§ **What is required**: Copy the lines word for word. Begin at the line that contains "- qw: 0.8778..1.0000" and end with the final line of the data.

[Dataset content]

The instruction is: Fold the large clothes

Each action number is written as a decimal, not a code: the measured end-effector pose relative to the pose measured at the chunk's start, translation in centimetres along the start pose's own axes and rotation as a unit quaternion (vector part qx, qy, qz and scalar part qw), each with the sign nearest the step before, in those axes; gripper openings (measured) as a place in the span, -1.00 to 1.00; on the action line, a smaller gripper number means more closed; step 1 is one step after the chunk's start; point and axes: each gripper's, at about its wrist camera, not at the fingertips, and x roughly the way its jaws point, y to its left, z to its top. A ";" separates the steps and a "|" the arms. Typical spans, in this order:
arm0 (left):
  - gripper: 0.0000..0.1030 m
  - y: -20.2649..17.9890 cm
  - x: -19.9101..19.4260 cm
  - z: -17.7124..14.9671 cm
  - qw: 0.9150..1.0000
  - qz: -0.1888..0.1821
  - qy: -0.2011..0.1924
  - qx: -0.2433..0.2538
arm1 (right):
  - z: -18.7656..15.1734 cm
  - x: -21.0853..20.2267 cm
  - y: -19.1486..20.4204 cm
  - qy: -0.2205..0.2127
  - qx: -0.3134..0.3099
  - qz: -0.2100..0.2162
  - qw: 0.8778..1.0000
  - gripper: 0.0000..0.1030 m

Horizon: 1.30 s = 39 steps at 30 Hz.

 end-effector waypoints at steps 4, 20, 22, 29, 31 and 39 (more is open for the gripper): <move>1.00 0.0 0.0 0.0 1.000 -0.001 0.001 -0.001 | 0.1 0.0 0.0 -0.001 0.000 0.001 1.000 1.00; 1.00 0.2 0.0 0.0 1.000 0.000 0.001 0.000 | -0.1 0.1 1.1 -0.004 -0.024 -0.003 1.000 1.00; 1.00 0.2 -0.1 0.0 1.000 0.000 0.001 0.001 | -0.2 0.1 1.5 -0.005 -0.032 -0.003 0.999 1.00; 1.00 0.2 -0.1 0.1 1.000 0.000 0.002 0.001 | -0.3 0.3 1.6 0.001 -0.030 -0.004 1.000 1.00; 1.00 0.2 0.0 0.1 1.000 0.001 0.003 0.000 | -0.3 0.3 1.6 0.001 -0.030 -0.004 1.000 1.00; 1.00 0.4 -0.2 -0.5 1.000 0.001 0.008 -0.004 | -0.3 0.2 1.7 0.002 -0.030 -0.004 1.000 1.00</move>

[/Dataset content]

§ **Result below**:
  - qw: 0.8778..1.0000
  - gripper: 0.0000..0.1030 m

Horizon: 1.30 s = 39 steps at 30 Hz.

 end-effector waypoints at steps 4, 20, 22, 29, 31 and 39 (more is open for the gripper): <move>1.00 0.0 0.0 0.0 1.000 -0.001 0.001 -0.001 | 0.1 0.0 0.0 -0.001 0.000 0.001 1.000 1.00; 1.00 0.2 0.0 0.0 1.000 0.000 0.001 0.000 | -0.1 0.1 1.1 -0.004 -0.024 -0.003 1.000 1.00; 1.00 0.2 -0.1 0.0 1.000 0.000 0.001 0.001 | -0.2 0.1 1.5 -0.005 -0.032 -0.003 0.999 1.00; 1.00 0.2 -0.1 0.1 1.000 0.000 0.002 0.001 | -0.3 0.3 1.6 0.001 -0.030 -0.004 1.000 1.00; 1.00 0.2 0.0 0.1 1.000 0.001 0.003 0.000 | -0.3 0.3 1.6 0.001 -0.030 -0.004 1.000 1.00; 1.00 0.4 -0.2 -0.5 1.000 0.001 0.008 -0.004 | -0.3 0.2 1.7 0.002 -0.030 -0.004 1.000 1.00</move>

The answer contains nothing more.